TASK PROMPT — Please copy every line with the string "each" from the entries below.

Records from a dataset:
──────

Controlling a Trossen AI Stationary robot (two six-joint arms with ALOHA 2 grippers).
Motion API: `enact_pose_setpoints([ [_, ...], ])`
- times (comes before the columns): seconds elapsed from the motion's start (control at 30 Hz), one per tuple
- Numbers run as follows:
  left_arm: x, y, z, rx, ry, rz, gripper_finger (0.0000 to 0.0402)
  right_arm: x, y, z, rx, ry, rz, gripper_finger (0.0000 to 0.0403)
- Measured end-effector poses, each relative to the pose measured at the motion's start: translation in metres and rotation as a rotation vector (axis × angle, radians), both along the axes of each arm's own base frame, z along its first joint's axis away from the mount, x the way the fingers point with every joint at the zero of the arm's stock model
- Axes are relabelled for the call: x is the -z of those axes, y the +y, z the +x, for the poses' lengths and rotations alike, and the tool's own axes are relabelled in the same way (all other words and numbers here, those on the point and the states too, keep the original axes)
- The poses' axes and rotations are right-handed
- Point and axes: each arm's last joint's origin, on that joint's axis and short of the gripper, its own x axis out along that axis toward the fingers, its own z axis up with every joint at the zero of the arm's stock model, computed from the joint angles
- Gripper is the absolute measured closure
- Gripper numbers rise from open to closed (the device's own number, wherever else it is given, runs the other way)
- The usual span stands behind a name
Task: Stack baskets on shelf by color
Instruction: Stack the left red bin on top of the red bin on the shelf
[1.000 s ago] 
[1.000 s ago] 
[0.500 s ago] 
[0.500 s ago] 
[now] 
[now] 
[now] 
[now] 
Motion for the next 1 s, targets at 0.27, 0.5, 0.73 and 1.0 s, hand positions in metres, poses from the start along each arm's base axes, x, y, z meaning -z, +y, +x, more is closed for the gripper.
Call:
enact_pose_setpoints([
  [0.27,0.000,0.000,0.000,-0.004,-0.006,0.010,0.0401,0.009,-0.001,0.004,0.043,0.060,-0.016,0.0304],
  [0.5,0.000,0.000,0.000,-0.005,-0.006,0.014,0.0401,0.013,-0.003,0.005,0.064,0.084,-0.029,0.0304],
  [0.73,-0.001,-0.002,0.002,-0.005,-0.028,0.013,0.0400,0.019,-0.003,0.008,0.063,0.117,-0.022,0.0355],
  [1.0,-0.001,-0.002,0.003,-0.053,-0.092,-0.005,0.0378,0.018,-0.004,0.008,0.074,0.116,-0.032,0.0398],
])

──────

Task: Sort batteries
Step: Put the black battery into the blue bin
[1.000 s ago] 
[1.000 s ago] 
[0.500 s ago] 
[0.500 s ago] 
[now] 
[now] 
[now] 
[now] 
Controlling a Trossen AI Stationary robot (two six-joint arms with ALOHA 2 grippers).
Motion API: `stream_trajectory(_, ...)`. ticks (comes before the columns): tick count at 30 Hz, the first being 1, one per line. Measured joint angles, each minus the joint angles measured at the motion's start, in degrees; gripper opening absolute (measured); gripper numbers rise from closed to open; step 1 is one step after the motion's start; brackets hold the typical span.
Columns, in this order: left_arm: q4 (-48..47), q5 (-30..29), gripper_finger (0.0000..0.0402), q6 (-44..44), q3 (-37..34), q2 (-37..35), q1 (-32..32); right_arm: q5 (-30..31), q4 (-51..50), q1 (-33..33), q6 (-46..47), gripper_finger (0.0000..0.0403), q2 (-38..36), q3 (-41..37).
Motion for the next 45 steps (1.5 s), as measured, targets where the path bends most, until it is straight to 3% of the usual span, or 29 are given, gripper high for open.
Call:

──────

ANSWER BELOW —
- Measured end-effector poses, each relative to the pose measured at the motion's start: translation in metres and rotation as a rotation vector (axis × angle, radians), both along the axes of each arm's own base frame, z along its first joint's axis away from the mount, x the way the fingers point with every joint at the zero of the arm's stock model
- Point and axes: each arm's last joint's origin, on that joint's axis and short of the gripper, its own x axis out along that axis toward the fingers, its own z axis up with every joint at the zero of the arm's stock model, computed from the joint angles
Motion for the next 1 s, targets at 0.27, 0.5, 0.73 and 1.0 s, hand positions in metres, poses from the start along each arm's base axes, x, y, z meaning -z, +y, +x, more is closed for the gripper.
Motion API: `stream_trajectory(_, ...)`. ticks (comes before the columns): tick count at 30 Hz, the first being 1, one per line. Measured joint angles, each minus the joint angles measured at the motion's start, in degrees; gripper opening absolute (measured); gripper numbers rise from closed to open; step 1 is one step after the motion's start; brackets hold the typical span.

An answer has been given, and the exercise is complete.